● WORK REQUEST:
Look below for the line containing "Outline every instance of the dark". Reproduce it and every line after it exactly, and nothing more.

[DATA FOR REVIEW Boundary: Start]

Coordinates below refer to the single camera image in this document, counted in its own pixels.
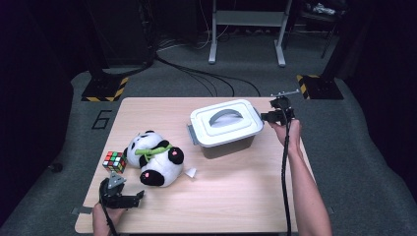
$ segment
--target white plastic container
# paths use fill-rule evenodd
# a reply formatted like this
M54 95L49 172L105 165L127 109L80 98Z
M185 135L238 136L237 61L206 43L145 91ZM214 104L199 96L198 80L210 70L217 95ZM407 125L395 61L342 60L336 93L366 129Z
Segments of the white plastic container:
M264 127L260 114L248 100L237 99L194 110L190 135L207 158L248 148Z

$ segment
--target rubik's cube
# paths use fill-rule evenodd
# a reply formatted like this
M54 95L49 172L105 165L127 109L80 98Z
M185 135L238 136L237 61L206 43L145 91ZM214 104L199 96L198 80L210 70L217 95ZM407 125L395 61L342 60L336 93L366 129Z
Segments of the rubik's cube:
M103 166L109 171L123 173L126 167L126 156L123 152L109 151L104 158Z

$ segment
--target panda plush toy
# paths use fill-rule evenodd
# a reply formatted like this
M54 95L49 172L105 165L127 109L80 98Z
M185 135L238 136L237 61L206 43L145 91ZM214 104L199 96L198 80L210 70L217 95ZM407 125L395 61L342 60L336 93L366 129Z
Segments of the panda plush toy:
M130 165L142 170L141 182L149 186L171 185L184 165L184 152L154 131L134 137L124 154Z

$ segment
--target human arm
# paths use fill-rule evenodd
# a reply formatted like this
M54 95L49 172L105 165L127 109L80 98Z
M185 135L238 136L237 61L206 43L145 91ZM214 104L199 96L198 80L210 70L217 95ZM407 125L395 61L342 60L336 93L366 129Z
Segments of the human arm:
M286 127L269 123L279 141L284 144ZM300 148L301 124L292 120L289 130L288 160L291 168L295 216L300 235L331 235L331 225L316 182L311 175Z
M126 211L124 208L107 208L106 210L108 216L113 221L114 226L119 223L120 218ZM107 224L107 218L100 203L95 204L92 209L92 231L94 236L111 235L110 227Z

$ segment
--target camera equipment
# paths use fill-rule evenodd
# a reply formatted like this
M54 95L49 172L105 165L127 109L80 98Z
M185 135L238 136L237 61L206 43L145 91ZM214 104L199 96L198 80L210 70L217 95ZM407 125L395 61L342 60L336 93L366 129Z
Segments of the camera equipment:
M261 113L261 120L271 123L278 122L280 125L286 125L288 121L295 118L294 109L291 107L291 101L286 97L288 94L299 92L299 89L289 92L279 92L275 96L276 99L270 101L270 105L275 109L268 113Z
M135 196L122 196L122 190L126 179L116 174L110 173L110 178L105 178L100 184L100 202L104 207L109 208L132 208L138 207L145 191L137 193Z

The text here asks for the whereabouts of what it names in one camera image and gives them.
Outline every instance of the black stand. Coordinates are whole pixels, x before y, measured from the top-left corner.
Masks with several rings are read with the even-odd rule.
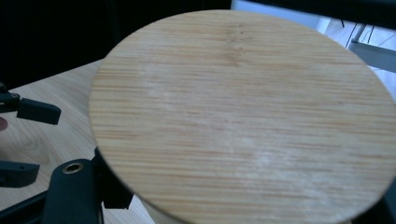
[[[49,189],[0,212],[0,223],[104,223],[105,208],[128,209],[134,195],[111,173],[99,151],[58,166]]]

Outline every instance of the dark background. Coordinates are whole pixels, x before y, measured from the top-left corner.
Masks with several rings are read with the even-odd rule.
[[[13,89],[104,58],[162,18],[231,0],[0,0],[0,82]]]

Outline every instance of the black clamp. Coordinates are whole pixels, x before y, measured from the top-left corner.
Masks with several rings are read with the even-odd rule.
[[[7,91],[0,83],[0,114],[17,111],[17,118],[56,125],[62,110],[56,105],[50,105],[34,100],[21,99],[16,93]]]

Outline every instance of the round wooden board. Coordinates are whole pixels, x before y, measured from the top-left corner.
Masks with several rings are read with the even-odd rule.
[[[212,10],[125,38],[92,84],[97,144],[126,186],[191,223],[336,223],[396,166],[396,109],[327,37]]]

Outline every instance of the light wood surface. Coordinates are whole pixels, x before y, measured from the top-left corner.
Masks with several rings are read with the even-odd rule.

[DATA FOR REVIEW Boundary: End]

● RESPONSE BELOW:
Outline every instance of the dark background. Coordinates are whole pixels, x before y, measured from the top-left corner.
Masks with several rings are read with the even-odd rule.
[[[13,89],[104,58],[162,18],[231,0],[0,0],[0,82]]]

Outline every instance of the black clamp. Coordinates are whole pixels, x before y, measured from the top-left corner.
Masks with several rings are read with the even-odd rule.
[[[7,91],[0,83],[0,114],[17,111],[17,118],[56,125],[62,110],[56,105],[50,105],[34,100],[21,99],[16,93]]]

Outline every instance of the round wooden board. Coordinates are whole pixels, x before y, measured from the top-left corner.
Masks with several rings are read with the even-odd rule.
[[[212,10],[125,38],[92,84],[97,144],[126,186],[191,223],[336,223],[396,166],[396,109],[327,37]]]

Outline every instance of the light wood surface. Coordinates are whole pixels, x before y, measured from the top-left corner.
Masks with several rings are read with the even-odd rule.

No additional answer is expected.